Other than not being able to hug our daughters, the greatest loss I have felt during this time of self isolation is corporate worship. I miss the unity, the feeling of being part of something bigger, something shared.
I have to say it has caused a longing to be with the church like nothing and never before. Truly my soul aches to raise my voice, along with other redeemed sinners, to the
God who created me for this purpose … to worship him.
This ache reminds me of the story behind the worship song Heart of Worship.
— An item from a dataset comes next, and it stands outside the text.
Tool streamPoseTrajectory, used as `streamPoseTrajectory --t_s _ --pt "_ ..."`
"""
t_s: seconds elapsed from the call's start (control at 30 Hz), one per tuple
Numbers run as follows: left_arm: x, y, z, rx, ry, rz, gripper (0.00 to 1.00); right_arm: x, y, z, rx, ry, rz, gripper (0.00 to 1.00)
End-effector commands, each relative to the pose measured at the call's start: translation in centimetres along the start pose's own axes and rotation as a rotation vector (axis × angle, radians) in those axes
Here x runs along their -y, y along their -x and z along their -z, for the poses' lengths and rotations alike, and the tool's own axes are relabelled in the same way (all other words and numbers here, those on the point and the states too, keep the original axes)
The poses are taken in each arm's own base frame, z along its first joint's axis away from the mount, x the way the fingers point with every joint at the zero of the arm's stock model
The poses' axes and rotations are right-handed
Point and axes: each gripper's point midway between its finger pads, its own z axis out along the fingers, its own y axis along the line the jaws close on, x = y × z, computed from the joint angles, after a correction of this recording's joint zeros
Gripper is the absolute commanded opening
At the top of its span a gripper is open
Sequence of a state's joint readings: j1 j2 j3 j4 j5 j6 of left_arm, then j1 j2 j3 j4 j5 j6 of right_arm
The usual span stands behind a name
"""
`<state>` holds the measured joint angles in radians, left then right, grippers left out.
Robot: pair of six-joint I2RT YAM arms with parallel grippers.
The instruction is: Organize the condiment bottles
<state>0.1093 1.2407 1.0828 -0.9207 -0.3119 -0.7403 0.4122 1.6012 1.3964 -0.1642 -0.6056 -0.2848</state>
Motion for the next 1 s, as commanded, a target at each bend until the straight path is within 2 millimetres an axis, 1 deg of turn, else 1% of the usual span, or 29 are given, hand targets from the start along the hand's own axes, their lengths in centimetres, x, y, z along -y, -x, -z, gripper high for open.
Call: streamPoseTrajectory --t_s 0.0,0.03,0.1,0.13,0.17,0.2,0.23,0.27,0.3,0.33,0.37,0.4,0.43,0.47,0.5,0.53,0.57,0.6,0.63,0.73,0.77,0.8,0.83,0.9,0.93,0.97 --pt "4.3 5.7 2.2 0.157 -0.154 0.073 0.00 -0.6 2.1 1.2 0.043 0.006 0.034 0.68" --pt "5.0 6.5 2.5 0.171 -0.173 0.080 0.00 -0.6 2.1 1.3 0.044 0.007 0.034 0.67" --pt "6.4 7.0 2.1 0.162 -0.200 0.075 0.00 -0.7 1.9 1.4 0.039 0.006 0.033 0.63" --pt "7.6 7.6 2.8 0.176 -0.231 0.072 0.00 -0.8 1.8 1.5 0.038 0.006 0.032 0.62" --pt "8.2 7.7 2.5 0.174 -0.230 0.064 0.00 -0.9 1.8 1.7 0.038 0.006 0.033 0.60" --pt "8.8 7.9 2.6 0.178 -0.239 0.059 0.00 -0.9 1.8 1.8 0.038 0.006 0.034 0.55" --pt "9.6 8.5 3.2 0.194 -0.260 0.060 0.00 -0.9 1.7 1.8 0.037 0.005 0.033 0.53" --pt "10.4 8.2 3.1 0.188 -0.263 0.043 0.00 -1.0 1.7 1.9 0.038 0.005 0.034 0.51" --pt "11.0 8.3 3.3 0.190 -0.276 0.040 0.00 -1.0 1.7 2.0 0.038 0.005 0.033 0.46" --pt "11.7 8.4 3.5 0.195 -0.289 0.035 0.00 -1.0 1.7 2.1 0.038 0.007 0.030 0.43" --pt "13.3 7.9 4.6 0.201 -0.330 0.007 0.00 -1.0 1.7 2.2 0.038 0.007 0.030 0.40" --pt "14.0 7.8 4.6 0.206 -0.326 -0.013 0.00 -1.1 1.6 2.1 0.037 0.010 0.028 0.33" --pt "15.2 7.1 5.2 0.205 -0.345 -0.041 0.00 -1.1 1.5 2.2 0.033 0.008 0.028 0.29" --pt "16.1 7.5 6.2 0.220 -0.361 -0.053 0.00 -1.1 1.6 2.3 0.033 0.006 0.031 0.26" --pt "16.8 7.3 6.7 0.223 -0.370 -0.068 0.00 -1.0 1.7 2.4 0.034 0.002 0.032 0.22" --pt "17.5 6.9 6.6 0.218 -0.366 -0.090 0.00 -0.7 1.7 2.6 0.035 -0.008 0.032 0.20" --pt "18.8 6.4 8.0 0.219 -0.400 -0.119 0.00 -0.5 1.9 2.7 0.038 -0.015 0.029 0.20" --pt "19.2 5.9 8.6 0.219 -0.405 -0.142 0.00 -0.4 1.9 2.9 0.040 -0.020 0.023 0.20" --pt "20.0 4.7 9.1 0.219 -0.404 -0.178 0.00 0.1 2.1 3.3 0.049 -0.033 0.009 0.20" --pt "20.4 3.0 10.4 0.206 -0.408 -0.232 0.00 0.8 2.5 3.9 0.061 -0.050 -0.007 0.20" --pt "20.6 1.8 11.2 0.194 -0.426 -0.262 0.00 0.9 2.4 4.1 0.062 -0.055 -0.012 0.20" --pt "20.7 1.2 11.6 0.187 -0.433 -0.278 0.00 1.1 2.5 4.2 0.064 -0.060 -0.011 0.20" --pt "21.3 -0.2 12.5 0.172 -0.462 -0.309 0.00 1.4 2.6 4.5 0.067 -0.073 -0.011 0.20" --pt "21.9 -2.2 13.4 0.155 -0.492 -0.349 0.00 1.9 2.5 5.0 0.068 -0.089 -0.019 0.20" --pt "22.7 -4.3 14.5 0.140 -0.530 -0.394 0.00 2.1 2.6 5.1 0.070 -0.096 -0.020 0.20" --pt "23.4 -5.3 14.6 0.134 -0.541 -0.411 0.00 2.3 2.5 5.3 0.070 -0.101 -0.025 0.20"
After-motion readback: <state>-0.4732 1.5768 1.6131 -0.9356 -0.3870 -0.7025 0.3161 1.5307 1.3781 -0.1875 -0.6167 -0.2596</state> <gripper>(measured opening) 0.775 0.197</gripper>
Matt Redman tells of his pastor’s concern for what worship had become … the style, the volume, the worship leader, the songs.
“People were becoming consumers, instead of bringing an offering (to worship).” Matt Redman
The pastor introduced a worship service that was different … no sound system, no instruments, no plan … just come, with your Bible and whatever you can offer to God.
Out of that season in his church Redman wrote the lyrics to the Heart of Worship.
The other day I read a blog post that had me nodding in agreement with my own experiences of attempts to worship, corporately, from home, while attending the worship service online.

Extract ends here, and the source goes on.